Provided entries:
== Segment start ==

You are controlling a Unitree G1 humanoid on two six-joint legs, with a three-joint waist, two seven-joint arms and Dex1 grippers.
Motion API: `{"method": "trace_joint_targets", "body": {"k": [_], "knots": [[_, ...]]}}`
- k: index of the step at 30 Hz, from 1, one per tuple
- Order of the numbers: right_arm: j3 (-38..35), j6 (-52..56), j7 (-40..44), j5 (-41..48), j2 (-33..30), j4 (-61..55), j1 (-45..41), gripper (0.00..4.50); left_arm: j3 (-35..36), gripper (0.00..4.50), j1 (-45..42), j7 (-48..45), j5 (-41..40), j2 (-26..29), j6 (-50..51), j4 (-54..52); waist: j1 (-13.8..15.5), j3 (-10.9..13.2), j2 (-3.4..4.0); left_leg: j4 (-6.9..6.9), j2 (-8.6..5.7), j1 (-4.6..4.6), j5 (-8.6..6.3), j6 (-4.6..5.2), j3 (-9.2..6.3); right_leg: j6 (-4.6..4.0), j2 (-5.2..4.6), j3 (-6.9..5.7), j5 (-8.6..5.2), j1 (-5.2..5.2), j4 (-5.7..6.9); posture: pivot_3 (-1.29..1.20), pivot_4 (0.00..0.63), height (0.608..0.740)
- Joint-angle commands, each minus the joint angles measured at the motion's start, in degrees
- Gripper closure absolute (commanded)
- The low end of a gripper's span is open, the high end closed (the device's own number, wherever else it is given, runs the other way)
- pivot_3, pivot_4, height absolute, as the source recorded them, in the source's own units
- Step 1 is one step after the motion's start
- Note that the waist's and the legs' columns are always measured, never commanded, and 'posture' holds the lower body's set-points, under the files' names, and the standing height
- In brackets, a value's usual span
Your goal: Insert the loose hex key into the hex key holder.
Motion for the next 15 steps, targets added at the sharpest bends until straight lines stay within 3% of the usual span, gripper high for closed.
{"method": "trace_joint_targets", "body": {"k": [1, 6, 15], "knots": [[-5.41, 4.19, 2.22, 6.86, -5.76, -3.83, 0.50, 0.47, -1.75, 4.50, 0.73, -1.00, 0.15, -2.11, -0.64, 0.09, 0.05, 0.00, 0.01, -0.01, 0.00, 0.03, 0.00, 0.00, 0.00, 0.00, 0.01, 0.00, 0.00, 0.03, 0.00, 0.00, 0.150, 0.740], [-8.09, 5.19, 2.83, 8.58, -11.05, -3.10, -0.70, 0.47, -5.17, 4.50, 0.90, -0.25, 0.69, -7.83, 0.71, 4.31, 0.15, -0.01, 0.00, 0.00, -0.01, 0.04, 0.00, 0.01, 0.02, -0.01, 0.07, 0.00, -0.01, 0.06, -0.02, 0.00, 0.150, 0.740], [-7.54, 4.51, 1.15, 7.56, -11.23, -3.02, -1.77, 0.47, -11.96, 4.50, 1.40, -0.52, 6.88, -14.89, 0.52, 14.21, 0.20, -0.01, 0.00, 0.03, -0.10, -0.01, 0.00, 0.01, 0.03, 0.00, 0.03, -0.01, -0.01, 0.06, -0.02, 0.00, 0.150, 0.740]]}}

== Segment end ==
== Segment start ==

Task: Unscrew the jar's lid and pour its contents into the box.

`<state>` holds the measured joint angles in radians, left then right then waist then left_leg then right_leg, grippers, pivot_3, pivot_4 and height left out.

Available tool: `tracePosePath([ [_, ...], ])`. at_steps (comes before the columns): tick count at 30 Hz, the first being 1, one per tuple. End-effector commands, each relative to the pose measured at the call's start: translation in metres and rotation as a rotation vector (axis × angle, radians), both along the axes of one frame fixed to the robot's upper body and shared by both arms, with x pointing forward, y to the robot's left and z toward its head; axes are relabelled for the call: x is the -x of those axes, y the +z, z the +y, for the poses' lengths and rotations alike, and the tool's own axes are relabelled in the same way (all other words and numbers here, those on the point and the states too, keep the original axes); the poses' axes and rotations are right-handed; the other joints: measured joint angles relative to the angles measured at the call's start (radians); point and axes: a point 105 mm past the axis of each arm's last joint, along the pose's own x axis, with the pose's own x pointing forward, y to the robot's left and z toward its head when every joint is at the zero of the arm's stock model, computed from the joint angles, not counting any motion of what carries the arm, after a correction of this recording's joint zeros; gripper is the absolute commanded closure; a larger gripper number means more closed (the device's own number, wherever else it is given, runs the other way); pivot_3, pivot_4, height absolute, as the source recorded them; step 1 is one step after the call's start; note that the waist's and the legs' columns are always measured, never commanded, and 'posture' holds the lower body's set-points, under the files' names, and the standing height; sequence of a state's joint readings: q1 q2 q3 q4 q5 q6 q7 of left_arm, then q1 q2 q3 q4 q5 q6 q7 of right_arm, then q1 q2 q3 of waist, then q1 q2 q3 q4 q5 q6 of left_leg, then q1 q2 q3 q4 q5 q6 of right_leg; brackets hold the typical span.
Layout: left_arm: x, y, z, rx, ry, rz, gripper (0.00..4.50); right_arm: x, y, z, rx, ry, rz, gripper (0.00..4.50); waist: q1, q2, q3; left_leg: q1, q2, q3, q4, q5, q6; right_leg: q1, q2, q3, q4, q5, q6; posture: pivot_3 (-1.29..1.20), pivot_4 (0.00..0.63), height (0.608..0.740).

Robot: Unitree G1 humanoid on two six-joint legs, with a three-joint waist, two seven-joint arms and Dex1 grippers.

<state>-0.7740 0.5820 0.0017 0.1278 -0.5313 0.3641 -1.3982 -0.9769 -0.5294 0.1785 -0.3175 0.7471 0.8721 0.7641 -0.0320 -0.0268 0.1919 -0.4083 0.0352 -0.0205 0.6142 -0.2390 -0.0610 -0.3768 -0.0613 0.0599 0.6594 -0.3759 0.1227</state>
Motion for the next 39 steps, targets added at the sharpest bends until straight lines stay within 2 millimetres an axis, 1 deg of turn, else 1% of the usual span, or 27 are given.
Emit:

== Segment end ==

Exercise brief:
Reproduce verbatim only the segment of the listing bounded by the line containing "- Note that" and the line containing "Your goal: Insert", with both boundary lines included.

Solution:
- Note that the waist's and the legs' columns are always measured, never commanded, and 'posture' holds the lower body's set-points, under the files' names, and the standing height
- In brackets, a value's usual span
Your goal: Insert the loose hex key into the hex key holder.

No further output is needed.